Your bosses want to strip away your rights
Biden hamfistedly blowing up negotiations for railway workers was bad enough — it set the precedent that government bosses can override workers’ collective bargaining — but this new move is far worse. No boss should be able to ignore a CBA, but that’s exactly what DHS is doing. If this move is allowed to stand, with what’s left of the National Labor Relations Board, it’ll set an even worse precedent: That CBAs, signed contracts, can be ignored when they’re inconvenient to the bosses.
I may not love the job the TSA does, but as a worker I’ll stand with fellow workers against greedy bosses any day of the week (note: cops do not count as workers, or human beings). Your management has decided to ignore the legal process of collective bargaining, so why should you honor their legal proceedings barring you from striking? TSA workers, you need to remind the Department of Homeland Security who actually does the work around there: You. They’re dressing up this anti-worker move with the language of national security, so why don’t you let them see how secure they feel without anyone there to check bags and IDs?
For the union makes us strong
Really, you’d just be giving Kristi Noem a taste of the TSA within the next few years without a union. Before the CBA, the TSA was already facing worker attrition and having a rough time hiring folks — salaries and benefits simply weren’t worth the work, and other employers were offering better deals. Killing the union has a very real chance of killing the TSA entirely, and the bosses deserve to know what that feels like. Noem is ignoring the law, Trump and Musk are ignoring the law with all these layoffs, why should you have to follow the Taft-Hartley act? Rules shouldn’t bind one party but not another. If they’re null and void on one side, they’re null and void on the other.

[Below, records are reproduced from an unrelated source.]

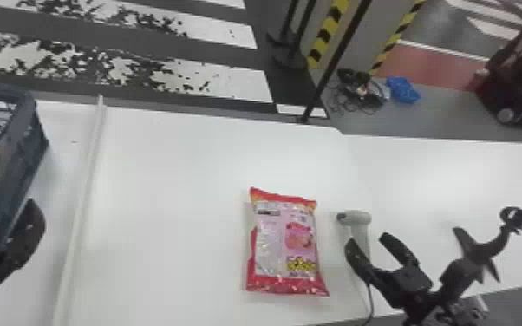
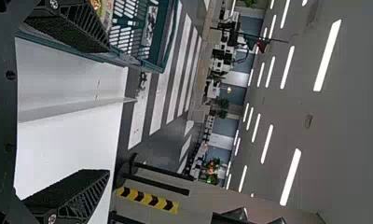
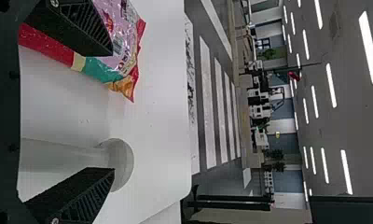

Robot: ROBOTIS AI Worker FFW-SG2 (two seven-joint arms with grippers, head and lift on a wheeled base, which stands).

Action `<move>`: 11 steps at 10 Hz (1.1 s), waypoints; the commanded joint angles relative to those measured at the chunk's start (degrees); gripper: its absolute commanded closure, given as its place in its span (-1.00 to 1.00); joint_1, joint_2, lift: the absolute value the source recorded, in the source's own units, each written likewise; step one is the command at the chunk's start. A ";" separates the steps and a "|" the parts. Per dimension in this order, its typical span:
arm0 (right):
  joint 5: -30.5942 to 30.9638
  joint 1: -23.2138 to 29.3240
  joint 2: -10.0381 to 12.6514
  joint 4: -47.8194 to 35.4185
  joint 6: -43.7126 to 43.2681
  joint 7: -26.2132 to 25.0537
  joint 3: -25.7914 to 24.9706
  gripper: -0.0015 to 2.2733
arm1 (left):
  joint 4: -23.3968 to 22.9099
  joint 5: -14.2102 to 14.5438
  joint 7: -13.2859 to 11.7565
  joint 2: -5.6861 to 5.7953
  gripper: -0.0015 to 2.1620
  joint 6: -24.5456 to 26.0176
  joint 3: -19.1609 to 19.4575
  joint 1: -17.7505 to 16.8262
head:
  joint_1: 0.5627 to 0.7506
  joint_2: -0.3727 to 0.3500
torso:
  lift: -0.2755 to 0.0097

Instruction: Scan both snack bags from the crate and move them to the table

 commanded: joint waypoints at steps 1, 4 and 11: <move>1.07 -3.10 -0.05 4.90 -1.55 0.06 0.46 -0.96 | 0.64 0.18 0.01 0.40 -0.93 -0.72 -0.23 0.02 | 0.41 -0.90 | 0.32; 2.74 -6.97 -0.22 10.61 -2.43 -0.03 0.72 -0.96 | 1.43 0.27 0.01 0.57 -0.93 -1.25 -0.49 0.29 | 0.41 -0.90 | 0.32; 5.29 -11.89 -4.70 20.63 -4.37 -2.76 1.95 0.06 | 0.64 0.45 -0.35 0.66 -0.93 -3.53 -0.93 1.34 | 0.41 -0.94 | 0.32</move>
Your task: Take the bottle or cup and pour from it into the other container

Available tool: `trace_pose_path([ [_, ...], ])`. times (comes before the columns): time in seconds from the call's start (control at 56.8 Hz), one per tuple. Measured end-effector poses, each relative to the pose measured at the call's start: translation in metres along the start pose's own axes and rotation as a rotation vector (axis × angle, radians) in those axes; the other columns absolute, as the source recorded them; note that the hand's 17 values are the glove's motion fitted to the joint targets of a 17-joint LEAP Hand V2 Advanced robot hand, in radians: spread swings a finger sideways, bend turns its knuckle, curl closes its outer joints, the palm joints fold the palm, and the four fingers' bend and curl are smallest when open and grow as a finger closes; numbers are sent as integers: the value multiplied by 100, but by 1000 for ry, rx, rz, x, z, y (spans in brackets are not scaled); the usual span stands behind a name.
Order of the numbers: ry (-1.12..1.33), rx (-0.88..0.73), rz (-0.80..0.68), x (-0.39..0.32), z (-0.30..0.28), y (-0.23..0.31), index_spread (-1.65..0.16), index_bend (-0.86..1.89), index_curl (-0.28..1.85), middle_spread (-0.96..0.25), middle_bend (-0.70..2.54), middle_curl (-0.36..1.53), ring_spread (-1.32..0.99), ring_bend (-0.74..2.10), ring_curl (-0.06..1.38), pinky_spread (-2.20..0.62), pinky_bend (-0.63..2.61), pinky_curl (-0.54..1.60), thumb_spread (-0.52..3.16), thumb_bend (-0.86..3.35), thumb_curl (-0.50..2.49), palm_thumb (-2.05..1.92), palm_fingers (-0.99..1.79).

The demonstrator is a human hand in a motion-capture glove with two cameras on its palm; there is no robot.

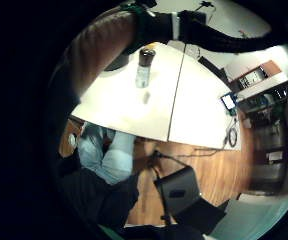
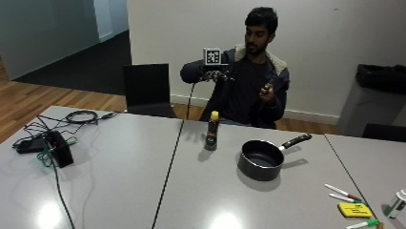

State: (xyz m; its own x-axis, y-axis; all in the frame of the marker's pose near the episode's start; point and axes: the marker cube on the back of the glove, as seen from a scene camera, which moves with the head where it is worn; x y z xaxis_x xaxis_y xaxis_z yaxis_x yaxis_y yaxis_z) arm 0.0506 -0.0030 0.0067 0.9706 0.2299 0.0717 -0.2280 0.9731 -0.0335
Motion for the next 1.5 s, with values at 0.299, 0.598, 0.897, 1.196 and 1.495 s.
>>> trace_pose_path([
  [0.299,-107,157,-35,75,34,-62,-40,11,18,13,29,32,25,21,23,38,65,36,90,-3,30,19,18],
  [0.598,-417,245,145,118,97,-131,-37,12,18,16,29,33,26,19,23,37,71,37,87,-3,32,25,12],
  [0.897,-686,133,169,121,153,-181,-35,11,18,18,31,33,27,20,24,37,74,37,84,-3,33,30,8],
  [1.196,-960,78,105,88,188,-232,-31,10,17,18,33,34,28,25,26,37,73,35,80,-3,34,35,9],
  [1.495,-1175,183,99,70,213,-243,-27,11,17,7,40,36,21,50,32,34,62,32,81,1,37,53,50],
])
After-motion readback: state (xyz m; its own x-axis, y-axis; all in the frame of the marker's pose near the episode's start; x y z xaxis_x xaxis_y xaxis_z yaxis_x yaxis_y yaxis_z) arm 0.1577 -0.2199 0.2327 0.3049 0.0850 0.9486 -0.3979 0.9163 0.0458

I say this as a taxpayer who funds your salaries, one who’s honestly not very happy that I do. But I’d rather pay you to grab my balls every time I fly out for a press trip than live in a world where your domino was allowed to fall, and take further union power with it. Management moves like this rely on your inaction, they expect you to offer no resistance. They forget that the workers, as always, have the power. The formal union process protects them from you, not the other way around. Remind them.